06. Segundo Agnes Heller, “a vida cotidiana é a vida de todo homem. Todos a vivem, sem nenhuma exceção, qualquer que seja seu posto na divisão social do trabalho intelectual e físico”. Quando a política perde a capacidade de manter em equidade a relação entre poder e bom senso, que Descartes tinha pela coisa mais bem partilhada no mundo, a justiça e o direito se apartam da vida cotidiana e cedem lugar ao arbítrio da autocracia. A democracia é o regime do acesso à verdade. Submetida à carência de reflexão e ao mutismo pelo arbítrio do poder, a vida cotidiana é corrompida pelo poder da mentira. O exercício da razão implica o direito ao uso público da palavra. Sem o domínio político da palavra a classe trabalhadora seguirá dominada pela miséria da política controlada pela autocracia burguesa. Somente o domínio político da palavra, para pensar com o Mouro de Trier, pode transformar a teoria em força material nos braços e mentes da classe que produz riqueza.

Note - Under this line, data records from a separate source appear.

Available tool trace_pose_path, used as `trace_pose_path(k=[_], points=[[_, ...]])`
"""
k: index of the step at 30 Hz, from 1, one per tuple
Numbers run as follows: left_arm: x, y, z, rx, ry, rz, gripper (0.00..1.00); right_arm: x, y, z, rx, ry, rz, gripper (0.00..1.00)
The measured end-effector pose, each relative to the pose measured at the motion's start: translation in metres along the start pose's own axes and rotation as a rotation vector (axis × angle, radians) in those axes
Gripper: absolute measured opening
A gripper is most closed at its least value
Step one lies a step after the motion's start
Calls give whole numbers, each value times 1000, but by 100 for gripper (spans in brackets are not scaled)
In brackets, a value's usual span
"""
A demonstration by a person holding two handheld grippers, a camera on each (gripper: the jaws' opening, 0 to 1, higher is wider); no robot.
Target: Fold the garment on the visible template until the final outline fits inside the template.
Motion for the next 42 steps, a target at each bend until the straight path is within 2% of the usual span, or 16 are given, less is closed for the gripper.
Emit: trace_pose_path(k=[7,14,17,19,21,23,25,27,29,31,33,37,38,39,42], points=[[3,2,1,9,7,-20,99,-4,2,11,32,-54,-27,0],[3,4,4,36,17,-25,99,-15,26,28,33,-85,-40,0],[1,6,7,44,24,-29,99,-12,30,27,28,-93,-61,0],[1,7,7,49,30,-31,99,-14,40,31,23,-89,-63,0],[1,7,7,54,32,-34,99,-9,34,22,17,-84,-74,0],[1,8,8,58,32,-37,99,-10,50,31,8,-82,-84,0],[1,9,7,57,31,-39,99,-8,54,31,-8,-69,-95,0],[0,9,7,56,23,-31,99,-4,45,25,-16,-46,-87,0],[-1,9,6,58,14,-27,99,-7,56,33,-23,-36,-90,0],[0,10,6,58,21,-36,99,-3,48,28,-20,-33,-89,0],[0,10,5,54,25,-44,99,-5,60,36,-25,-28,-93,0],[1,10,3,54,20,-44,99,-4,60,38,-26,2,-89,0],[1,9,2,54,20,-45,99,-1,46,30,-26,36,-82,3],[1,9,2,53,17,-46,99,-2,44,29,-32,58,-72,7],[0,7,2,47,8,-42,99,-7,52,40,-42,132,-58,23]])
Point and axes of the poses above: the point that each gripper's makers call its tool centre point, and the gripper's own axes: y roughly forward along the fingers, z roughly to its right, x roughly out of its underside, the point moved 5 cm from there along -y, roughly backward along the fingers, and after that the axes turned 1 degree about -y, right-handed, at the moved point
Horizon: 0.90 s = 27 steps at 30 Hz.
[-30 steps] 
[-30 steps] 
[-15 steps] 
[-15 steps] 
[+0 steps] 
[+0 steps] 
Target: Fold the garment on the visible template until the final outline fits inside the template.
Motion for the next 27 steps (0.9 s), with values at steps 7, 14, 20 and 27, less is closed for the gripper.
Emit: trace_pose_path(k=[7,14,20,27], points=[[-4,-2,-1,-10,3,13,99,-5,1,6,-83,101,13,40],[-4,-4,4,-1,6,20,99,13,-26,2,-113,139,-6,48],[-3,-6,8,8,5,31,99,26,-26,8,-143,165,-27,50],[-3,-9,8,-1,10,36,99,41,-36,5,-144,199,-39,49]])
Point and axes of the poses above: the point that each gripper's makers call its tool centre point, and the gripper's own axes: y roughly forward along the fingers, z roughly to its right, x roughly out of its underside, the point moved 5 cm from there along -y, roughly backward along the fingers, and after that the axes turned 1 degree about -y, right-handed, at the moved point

07. Como falar em Estado Democrático de Direito quando o executivo do Estado moderno, como atesta o Manifesto de 1848, funciona como um comitê destinado a cuidar dos interesses orgânicos da autocracia burguesa? A República brasileira já nasceu golpeada e no contracurso do que aponta o conceito de coisa pública: a res publica é proclamada como res privata. O que é uma república apartada da verdade, da justiça, do bem comum, do interesse público? A resposta mais direta a esta pergunta nos vem de Santo Agostinho, na Cidade de Deus: remota itaque justitia, quid sunt Regna, nisi magna latrocinia? Quando a justiça é removida (da vida social) o que são os Estados senão um bando de ladrões? A República não é nem pode ter partido. Seu partido é o interesse público. Sem República o Brasil seguirá em marcha social regressiva, avassalado pela pandemia viral da Covid-19 e pela pandemia cognitiva da mentira.
* José Alcimar de Oliveira é professor do Departamento de Filosofia da Universidade Federal do Amazonas, teólogo sem cátedra e filho do cruzamento dos rios Solimões e Jaguaribe. Em Manaus, AM, aos 12 dias de abril do ano (ainda coronavirano) de 2021.